Hallstatt, Austria: So Pretty, China Made a Counterfeit Copy

Posted on
Apr 21, 2015
10

I don’t think Jeff and Amanda knew what to make of me at first. Rand had met Jeff a few years prior when he was having technical issues with his personal site, and Jeff jumped in to help. I didn’t know him, but when I saw the panic that he had erased from my husband brow, I said, “That dude is a mensch.”

“Indeed he is,” Rand agreed.

Rand and Jeff, happily locked in a mining cave in Berchtesgaden.

When they found out we’d all be in Germany at the same time, Jeff and his wife suggested we meet them at the Intercontinental Hotel in Berchtesgaden.

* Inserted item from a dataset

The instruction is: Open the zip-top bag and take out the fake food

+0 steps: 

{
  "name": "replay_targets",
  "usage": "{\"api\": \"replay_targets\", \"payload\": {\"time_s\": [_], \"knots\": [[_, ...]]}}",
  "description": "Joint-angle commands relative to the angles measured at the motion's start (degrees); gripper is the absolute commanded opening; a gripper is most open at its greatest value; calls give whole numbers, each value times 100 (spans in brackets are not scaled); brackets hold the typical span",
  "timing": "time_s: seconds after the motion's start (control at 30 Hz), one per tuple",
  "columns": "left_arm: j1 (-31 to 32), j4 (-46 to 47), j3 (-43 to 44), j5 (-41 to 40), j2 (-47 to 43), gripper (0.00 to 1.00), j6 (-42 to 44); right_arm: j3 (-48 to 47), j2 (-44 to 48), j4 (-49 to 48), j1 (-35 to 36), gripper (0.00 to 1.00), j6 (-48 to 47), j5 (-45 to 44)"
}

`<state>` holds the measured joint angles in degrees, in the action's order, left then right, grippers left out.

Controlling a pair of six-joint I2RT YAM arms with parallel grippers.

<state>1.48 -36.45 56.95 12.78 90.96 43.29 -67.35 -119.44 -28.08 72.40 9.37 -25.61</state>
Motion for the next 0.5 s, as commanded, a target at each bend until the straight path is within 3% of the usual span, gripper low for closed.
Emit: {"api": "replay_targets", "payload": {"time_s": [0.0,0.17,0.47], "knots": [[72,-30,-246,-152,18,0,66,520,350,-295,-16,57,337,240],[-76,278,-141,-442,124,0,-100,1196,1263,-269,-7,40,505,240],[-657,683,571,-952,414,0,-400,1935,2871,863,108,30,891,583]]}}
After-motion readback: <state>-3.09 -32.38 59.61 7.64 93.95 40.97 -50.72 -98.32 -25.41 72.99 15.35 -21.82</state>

It was one of the loveliest hotels I’ve ever stayed in, and when I first saw it, I chose an uncommon means of conveying the sentiment to them.

“This place is gross,” I said, as we stared out onto the snow covered peaks that surrounded us. They were stunned for a second, and looked at me blankly.

“Just … gross,” I repeated. “Mountains are stupid.”

The view from our hotel room at 5 am. I had been awake for two hours.

What I had been trying to say was that the hotel was chic and elegant, the view unparalleled, and praise would simply exhaust the sentiment. It looked like the lair of a Bond villain, and Rand and I took every opportunity to point this out.

“You expect me to eat all of this?” we’d ask one another over an opulent breakfast.

“No, Mr. Bond. I expect you to die.”

 

We carried on like this for days. I suspect a sugar high was partially to blame. I’d used it as a mechanism for combating jet-lag, fueled by no less than six topping options for waffles.

I jokingly pretended to drink syrup straight from the ramekin. Rand laughed. The hotel staff who caught a glimpse of me doing so did not.

When we eventually parted ways with Jeff and Amanda, I had the distinct impression that they thought I was a nutter, until Amanda emailed us a few days later. She told us how she had wanted to purchase a bedazzled hat and Jeff advised against it.

“Geraldine would let me buy it,” she said.

Jeff could not argue with this – it was undoubtedly true. They did understand me. In response, I sent them a variety of Amazon links to at-home bedazzling kits and told Jeff he hated both America and freedom.

They were the ones who recommend the tiny Austrian town of Hallstatt to us. We’d never heard of it.

“You’ll want to take pictures on your way into town,” Jeff said. “But don’t. Just wait until you get there.”

Unlike the bedazzled hat, he was 100% correct in this sentiment. We were tempted to pull over the car on our drive in, but waited until we arrived. Our restraint proved worth it, as it offered us more time in Hallstatt.

It sat on a glittering alpine lake and looked like a postcard.

“The lake isn’t picturesque enough. RELEASE THE SWANS.”

Jeff told us that the entire town had been replicated in China. It cost $940 million to build, and was backed by a Chinese tycoon and a mining conglomerate. The entire project was a secret, until a Chinese tourist visiting the original Hallstatt let the entire thing slip out (a detail which I love).

There was some controversy among the locals about having their town copied, but it seems to have died down. Hallstatt now gets thousands of tourists from China each year – suggesting that there really is nothing like the original.

We wandered around the little village, hoping the sun would warm the chilled wind that came over the mountains and off the lake. It was as though someone had taken everything Austrian – cakes, beer, little white houses with wooden roofs, that singing nun from The Sound of Music – thrown them in a pot of water of water, and let the thing boil down for hours. What was left was Austria, concentrated and distilled. What was left was Hallstatt.

 

We walked up stone stairs and found ourselves in the graveyard of a tiny church that overlooked the town and lake.

 

The grave markers were wood, and looked like tiny cottages.

I have a profound affection for any place that reserves prime real estate for the deceased. It’s completely illogical, and yet it seems as though they have their priorities straight. Indeed, the cemetery had some of the best views in town.

 

We walked beyond the church, and found a small landing with an equally fantastic panorama.

 

I forced my beloved to take a few photos with me, and laughed when I saw them. The church spire seemed to emanate directly from his head.

This angle proved a bit better, I suppose.

As we walked out of town in the sunshine, I once again found words insufficient.

“This place sucks,” I said.

“I know, baby,” Rand said, putting his arm around me. “I like it, too.”